Щеки Баси цвели ярким румянцем; с виду она была здоровая, но глаза ее помутнели, зрачки словно растворились, она обирала себя — руки непроизвольно искали чего-то на одеяле. Володыёвский едва живой лежал у ее ног.
Время от времени больная тихо что-то бормотала, какие-то слова произносила громче, особенно часто «Хрептев». Вероятно, ей чудилось, порою, что она еще в пути. Заглобу больше всего встревожило движение рук на одеяле, в непроизвольном его однообразии старый шляхтич углядел признак близящейся смерти. Человек он был многоопытный, не однажды люди умирали на его глазах, но никогда еще сердце его так не обливалось кровью, как при виде этого столь рано увядающего цветка.
И, уразумев, что только бог может спасти гаснущую эту жизнь, он встал перед ложем на колени и отдался молитве.
А Бася дышала все труднее, почти хрипела. Володыёвский вскочил. Заглоба поднялся с колен; оба они не сказали ни слова, только взглянули в глаза друг другу, и ужас был в их взгляде. Показалось им, что она умирает. Но длилось это не более минуты. Вскоре Бася задышала спокойнее и даже чуть медленней.
С той минуты они пребывали меж страхом и надеждой. Ночь тянулась лениво. Офицеры тоже не пошли отдыхать, а остались в горнице, то поглядывая на Басину дверь, то шепчась меж собою, то задремывая. Время от времени входил челядинец подбросить дров в очаг, а они при всяком скрипе двери вскакивали с лавок, полагая, что это выходит Володыёвский или Заглоба и что вот-вот они услышат страшное слово: «Умерла!»
Тем временем запели петухи, а Бася все еще боролась с горячкой. К утру налетел ураган с дождем, он шумел и завывал, сотрясая стены и крыши, колыхал пламя в печи, выбрасывая наружу клубы дыма и искры. На рассвете пан Мотовило бесшумно вышел — ему пора было в объезд. Наконец пришел день — тусклый, пасмурный — и осветил усталые лица.
На майдане началась обычная суета: средь завываний ветра слышался топот конских копыт по доскам конюшен, скрип колодезных журавлей и солдатские голоса; вскоре послышался звонок: приехал ксендз Каминский.
Когда он вошел, облаченный в белый стихарь, офицеры пали на колени.
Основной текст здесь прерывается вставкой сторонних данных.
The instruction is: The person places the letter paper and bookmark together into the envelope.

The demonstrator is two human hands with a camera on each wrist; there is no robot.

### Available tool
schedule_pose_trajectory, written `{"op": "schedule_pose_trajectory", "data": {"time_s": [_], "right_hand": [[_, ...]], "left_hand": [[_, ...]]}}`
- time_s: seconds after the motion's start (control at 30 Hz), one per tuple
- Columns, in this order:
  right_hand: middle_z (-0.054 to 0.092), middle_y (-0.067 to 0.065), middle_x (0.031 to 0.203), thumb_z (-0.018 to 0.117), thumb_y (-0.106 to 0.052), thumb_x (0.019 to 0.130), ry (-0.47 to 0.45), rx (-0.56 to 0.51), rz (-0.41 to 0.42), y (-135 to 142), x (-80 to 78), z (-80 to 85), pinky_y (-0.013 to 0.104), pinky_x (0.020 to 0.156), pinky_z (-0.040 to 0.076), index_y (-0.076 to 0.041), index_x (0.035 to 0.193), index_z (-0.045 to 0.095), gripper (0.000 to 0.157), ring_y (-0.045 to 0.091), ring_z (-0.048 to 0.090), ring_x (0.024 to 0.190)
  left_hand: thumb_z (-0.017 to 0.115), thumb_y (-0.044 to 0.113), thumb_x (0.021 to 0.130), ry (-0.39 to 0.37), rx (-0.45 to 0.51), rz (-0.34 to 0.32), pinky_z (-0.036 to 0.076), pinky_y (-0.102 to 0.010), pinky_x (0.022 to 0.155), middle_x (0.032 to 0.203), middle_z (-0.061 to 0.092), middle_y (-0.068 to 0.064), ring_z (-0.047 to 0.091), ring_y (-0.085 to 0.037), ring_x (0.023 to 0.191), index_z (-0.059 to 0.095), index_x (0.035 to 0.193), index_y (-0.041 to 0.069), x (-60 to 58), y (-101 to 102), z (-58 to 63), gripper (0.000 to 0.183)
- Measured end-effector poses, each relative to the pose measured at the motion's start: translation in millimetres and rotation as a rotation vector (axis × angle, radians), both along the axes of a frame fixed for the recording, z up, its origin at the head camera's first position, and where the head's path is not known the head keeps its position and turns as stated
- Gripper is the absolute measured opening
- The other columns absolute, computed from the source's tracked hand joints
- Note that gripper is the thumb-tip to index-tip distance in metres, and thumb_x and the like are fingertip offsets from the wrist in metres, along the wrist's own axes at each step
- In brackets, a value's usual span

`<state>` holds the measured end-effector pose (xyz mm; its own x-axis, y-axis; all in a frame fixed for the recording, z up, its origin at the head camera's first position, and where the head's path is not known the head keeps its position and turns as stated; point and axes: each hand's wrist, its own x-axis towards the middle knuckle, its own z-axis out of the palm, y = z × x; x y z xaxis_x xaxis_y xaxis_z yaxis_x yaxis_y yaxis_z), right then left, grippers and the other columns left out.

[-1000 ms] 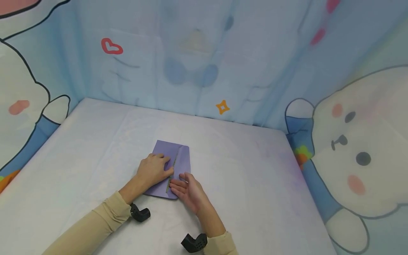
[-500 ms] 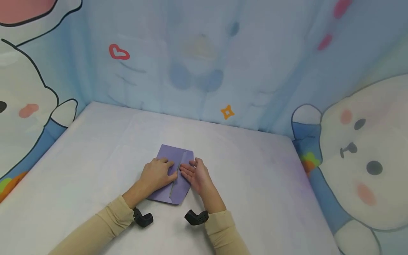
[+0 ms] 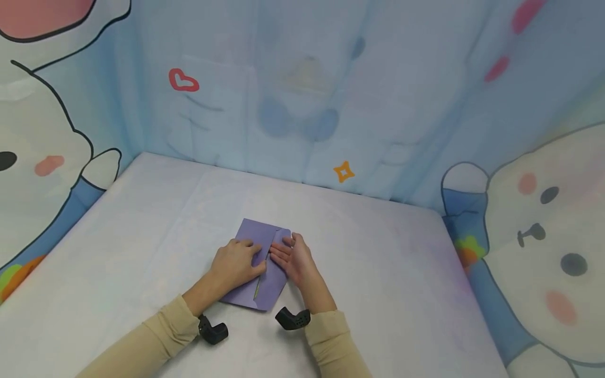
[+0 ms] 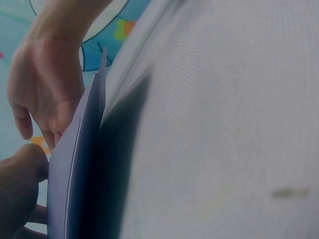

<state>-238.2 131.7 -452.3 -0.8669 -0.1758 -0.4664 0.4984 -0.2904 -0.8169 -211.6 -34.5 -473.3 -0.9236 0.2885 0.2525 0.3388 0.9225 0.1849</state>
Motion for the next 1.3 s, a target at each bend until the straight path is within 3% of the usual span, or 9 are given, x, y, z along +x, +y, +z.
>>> {"op": "schedule_pose_trajectory", "data": {"time_s": [0.23,0.53,0.77,1.1,1.3], "right_hand": [[0.039,0.029,0.144,0.019,-0.038,0.102,-0.001,0.004,0.027,13.2,17.1,-3.2,0.042,0.11,0.034,0.003,0.149,0.015,0.063,0.036,0.041,0.134],[0.033,0.033,0.145,0.016,-0.04,0.102,0.019,-0.027,0.2,19.2,58.1,-0.6,0.04,0.109,0.035,0.005,0.148,0.016,0.064,0.037,0.042,0.133],[0.034,0.033,0.145,0.016,-0.04,0.102,0.0,-0.043,0.233,18.0,74.2,2.8,0.039,0.107,0.038,0.005,0.147,0.018,0.064,0.035,0.044,0.132],[0.031,0.036,0.145,0.016,-0.038,0.102,0.014,-0.049,0.248,10.2,76.1,1.2,0.042,0.11,0.034,0.007,0.147,0.017,0.063,0.039,0.038,0.135],[0.033,0.033,0.145,0.017,-0.039,0.102,0.013,-0.014,0.211,12.7,63.2,-1.1,0.041,0.109,0.035,0.006,0.147,0.018,0.063,0.038,0.041,0.134]], "left_hand": [[0.053,0.05,0.083,-0.002,-0.008,-0.02,0.054,-0.043,0.065,0.101,0.069,-0.006,0.063,-0.03,0.086,0.071,0.108,0.015,1.3,3.2,-0.8,0.046],[0.053,0.05,0.081,0.038,-0.017,-0.014,0.053,-0.042,0.061,0.094,0.07,-0.004,0.063,-0.03,0.082,0.071,0.094,0.016,-0.7,0.7,-0.3,0.04],[0.053,0.049,0.081,-0.003,-0.001,-0.014,0.053,-0.044,0.064,0.099,0.07,-0.006,0.063,-0.032,0.085,0.071,0.1,0.015,0.2,1.5,0.9,0.043],[0.054,0.047,0.081,-0.007,0.004,-0.012,0.054,-0.045,0.065,0.102,0.07,-0.007,0.064,-0.032,0.087,0.071,0.102,0.015,0.9,0.7,3.6,0.042],[0.054,0.048,0.081,0.005,0.006,-0.017,0.053,-0.044,0.064,0.1,0.07,-0.006,0.063,-0.032,0.085,0.071,0.101,0.015,1.8,0.8,3.4,0.042]]}}
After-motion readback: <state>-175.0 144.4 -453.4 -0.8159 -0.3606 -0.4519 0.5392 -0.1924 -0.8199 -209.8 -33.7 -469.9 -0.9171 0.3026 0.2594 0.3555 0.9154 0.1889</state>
Всем казалось, что наступила торжественная минута, за которой неминуемо последует смерть. Больная не пришла в сознание, и ксендз исповедовать ее не мог, только соборовал ее, а затем принялся утешать маленького рыцаря, убеждая его покориться воле божьей. Утешение, однако, не подействовало, он вообще ничего не слышал из-за душевной боли.
Целый день смерть кружила над Басей. Как паук, таящийся где-то в темном углу на потолке, выползает временами на свет и по невидимой нити спускается вниз, так смерть, казалось, временами нисходила к самому Басиному изголовью. Те, кто был рядом, не однажды видели, что тень ее осеняет Басино лицо и что светлая душа уже расправляет крылышки, чтобы улететь из Хрептева в заоблачную даль, по ту сторону жизни; потом смерть, как паук, снова скрывалась под потолком и надежда полнила сердца.
Впрочем, надежда была шаткая, недолговечная; никто не смел поверить в то, что Бася перенесет недуг. Не верил и Володыёвский, и потому страдания его были столь велики, что Заглоба, сам чрезвычайно опечаленный, не на шутку перепугался и поручил его опеке офицеров.
— Бога ради, следите за ним, — говорил он, — того гляди, жизни себя лишит!
Володыёвскому, правда, не приходило такое в голову, но, терзаемый печалью и болью, он то и дело спрашивал себя:
«Как же мне-то оставаться, коли она уходит? Как же мне отпустить ее одну, мою ненаглядную? Что скажет она, когда, оглядевшись там, не найдет меня рядышком?»